Type out every line below exactly as it reads.

━━━━━━━━━━

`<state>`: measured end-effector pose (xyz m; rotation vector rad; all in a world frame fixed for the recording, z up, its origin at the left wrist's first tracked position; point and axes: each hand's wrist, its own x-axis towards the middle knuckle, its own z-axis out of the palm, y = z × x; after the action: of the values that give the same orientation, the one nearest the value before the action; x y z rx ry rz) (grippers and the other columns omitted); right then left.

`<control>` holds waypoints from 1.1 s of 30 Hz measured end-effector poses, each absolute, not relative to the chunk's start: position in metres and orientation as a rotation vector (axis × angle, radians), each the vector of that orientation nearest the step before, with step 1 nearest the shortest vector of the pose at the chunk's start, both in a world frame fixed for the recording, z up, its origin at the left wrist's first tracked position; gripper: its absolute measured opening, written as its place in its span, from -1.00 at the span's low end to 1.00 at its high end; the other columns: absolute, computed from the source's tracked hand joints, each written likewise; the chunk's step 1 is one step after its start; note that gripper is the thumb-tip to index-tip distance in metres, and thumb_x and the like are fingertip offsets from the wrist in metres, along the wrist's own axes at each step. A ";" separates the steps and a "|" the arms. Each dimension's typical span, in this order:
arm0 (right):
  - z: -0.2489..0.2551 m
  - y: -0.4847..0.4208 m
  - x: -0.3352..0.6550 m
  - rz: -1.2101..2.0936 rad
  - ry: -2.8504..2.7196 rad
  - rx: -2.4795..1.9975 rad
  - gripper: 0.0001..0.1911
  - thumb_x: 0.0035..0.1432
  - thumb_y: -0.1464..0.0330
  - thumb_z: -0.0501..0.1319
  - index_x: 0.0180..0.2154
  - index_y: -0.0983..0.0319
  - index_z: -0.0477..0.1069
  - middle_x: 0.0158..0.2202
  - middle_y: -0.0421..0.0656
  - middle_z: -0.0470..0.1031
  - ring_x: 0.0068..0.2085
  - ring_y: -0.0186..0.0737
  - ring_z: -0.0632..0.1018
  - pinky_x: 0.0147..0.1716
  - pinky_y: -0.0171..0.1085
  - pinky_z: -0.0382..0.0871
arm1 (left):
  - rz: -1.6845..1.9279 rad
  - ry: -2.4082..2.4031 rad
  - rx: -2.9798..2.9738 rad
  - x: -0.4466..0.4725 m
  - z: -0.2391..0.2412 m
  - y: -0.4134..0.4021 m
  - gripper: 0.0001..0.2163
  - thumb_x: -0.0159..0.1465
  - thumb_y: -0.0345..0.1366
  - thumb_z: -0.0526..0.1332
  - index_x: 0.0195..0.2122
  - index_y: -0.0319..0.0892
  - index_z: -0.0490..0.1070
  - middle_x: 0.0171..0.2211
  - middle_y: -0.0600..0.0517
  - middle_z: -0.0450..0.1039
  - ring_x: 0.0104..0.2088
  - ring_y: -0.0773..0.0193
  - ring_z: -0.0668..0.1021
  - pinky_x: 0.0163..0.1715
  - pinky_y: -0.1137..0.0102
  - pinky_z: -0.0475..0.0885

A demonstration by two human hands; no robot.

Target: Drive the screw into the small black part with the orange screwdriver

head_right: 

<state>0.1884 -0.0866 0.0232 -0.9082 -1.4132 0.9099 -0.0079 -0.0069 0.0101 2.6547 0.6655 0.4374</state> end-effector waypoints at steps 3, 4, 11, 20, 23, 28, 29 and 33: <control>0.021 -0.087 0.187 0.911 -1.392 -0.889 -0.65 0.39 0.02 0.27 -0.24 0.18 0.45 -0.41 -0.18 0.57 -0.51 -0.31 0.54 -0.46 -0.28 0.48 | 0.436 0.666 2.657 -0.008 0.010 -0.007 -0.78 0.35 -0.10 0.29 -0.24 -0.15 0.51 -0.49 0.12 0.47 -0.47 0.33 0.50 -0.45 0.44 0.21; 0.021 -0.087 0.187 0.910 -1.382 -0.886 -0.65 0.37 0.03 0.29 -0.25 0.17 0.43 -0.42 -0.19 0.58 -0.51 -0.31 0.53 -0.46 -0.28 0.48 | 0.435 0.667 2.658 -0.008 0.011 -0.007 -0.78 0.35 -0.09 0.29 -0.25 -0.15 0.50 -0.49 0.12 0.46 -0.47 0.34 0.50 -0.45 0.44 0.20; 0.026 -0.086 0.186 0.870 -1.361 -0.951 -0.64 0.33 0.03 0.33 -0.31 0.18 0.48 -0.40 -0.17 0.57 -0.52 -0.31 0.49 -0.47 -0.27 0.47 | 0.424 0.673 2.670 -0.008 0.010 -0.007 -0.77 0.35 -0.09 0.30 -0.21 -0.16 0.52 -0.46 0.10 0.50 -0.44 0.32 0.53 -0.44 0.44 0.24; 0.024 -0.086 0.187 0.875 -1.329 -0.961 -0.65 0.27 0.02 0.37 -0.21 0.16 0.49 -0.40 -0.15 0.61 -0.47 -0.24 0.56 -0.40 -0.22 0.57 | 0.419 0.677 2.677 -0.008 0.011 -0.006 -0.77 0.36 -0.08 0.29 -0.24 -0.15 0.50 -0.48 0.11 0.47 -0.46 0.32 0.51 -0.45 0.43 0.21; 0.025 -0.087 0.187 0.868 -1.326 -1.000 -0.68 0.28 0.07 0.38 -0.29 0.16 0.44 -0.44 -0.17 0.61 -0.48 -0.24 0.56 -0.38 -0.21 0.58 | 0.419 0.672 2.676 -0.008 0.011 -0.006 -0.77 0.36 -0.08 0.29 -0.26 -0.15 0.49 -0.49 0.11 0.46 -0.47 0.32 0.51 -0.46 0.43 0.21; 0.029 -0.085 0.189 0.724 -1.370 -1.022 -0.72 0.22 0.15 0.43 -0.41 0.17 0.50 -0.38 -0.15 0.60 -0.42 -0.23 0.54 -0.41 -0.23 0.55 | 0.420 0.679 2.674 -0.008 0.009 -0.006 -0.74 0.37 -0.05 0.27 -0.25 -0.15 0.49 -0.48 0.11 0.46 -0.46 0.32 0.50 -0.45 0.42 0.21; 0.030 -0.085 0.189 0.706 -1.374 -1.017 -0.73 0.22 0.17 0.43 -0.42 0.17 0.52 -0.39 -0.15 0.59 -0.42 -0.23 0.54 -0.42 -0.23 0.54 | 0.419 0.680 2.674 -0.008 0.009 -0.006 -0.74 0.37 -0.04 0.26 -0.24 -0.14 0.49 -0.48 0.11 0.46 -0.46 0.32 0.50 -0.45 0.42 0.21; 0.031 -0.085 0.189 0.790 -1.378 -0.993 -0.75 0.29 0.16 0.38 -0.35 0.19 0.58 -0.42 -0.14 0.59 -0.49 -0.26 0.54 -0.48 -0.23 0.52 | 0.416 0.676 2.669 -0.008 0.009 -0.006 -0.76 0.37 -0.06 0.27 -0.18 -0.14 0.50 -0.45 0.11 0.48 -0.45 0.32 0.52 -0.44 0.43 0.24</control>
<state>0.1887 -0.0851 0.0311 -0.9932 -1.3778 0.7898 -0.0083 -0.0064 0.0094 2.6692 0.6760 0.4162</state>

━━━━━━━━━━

**Your solution**:
`<state>`: measured end-effector pose (xyz m; rotation vector rad; all in a world frame fixed for the recording, z up, its origin at the left wrist's first tracked position; point and axes: each hand's wrist, its own x-axis towards the middle knuckle, its own z-axis out of the palm, y = z × x; after the action: of the values that give the same orientation, the one nearest the value before the action; x y z rx ry rz) (grippers and the other columns omitted); right then left.

`<control>` holds waypoints from 1.1 s of 30 Hz measured end-effector poses, each absolute, not relative to the chunk's start: position in metres and orientation as a rotation vector (axis × angle, radians), each the vector of that orientation nearest the step before, with step 1 nearest the shortest vector of the pose at the chunk's start, both in a world frame fixed for the recording, z up, its origin at the left wrist's first tracked position; gripper: its absolute measured opening, written as its place in its span, from -1.00 at the span's low end to 1.00 at its high end; the other columns: absolute, computed from the source's tracked hand joints, each written likewise; the chunk's step 1 is one step after its start; note that gripper is the thumb-tip to index-tip distance in metres, and thumb_x and the like are fingertip offsets from the wrist in metres, along the wrist's own axes at each step. A ";" separates the steps and a "|" the arms. Each dimension's typical span, in this order:
arm0 (right):
  - z: -0.2489..0.2551 m
  - y: -0.4847..0.4208 m
  - x: -0.3352..0.6550 m
  - rz: -1.2101..2.0936 rad
  - ry: -2.8504..2.7196 rad
  - rx: -2.4795..1.9975 rad
  - gripper: 0.0001..0.1911
  - thumb_x: 0.0035..0.1432
  - thumb_y: -0.1464..0.0330
  - thumb_z: -0.0501..0.1319
  - index_x: 0.0180..0.2154
  - index_y: -0.0983..0.0319
  - index_z: -0.0477..0.1069
  - middle_x: 0.0158..0.2202
  - middle_y: -0.0421..0.0656
  - middle_z: -0.0470..0.1031
  - ring_x: 0.0068..0.2085
  - ring_y: -0.0186..0.0737
  - ring_z: -0.0632..0.1018
  - pinky_x: 0.0147..0.1716
  - pinky_y: -0.0171..0.1085
  - pinky_z: -0.0382..0.0871
arm1 (left):
  - rz: -1.6845..1.9279 rad
  - ry: -2.4082..2.4031 rad
  - rx: -2.9798..2.9738 rad
  - x: -0.4466..0.4725 m
  - z: -0.2391..0.2412 m
  - y: -0.4134..0.4021 m
  - gripper: 0.0001..0.2163
  - thumb_x: -0.0159..0.1465
  - thumb_y: -0.0345..0.1366
  - thumb_z: -0.0526..0.1332
  - index_x: 0.0195..0.2122
  - index_y: -0.0319..0.0892
  - index_z: -0.0490..0.1070
  - middle_x: 0.0171..0.2211
  - middle_y: -0.0600..0.0517
  - middle_z: -0.0450..0.1039
  - ring_x: 0.0104..0.2088
  - ring_y: -0.0773..0.0193
  - ring_z: -0.0668..0.1021
  - pinky_x: 0.0163..0.1715
  - pinky_y: -0.1137..0.0102
  - pinky_z: -0.0475..0.0885

A demonstration by two human hands; no robot.

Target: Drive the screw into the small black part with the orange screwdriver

head_right: 

<state>0.1884 -0.0866 0.0232 -0.9082 -1.4132 0.9099 -0.0079 -0.0069 0.0101 2.6547 0.6655 0.4374</state> end-effector waypoints at steps 3, 4, 11, 20, 23, 28, 29 and 33: <control>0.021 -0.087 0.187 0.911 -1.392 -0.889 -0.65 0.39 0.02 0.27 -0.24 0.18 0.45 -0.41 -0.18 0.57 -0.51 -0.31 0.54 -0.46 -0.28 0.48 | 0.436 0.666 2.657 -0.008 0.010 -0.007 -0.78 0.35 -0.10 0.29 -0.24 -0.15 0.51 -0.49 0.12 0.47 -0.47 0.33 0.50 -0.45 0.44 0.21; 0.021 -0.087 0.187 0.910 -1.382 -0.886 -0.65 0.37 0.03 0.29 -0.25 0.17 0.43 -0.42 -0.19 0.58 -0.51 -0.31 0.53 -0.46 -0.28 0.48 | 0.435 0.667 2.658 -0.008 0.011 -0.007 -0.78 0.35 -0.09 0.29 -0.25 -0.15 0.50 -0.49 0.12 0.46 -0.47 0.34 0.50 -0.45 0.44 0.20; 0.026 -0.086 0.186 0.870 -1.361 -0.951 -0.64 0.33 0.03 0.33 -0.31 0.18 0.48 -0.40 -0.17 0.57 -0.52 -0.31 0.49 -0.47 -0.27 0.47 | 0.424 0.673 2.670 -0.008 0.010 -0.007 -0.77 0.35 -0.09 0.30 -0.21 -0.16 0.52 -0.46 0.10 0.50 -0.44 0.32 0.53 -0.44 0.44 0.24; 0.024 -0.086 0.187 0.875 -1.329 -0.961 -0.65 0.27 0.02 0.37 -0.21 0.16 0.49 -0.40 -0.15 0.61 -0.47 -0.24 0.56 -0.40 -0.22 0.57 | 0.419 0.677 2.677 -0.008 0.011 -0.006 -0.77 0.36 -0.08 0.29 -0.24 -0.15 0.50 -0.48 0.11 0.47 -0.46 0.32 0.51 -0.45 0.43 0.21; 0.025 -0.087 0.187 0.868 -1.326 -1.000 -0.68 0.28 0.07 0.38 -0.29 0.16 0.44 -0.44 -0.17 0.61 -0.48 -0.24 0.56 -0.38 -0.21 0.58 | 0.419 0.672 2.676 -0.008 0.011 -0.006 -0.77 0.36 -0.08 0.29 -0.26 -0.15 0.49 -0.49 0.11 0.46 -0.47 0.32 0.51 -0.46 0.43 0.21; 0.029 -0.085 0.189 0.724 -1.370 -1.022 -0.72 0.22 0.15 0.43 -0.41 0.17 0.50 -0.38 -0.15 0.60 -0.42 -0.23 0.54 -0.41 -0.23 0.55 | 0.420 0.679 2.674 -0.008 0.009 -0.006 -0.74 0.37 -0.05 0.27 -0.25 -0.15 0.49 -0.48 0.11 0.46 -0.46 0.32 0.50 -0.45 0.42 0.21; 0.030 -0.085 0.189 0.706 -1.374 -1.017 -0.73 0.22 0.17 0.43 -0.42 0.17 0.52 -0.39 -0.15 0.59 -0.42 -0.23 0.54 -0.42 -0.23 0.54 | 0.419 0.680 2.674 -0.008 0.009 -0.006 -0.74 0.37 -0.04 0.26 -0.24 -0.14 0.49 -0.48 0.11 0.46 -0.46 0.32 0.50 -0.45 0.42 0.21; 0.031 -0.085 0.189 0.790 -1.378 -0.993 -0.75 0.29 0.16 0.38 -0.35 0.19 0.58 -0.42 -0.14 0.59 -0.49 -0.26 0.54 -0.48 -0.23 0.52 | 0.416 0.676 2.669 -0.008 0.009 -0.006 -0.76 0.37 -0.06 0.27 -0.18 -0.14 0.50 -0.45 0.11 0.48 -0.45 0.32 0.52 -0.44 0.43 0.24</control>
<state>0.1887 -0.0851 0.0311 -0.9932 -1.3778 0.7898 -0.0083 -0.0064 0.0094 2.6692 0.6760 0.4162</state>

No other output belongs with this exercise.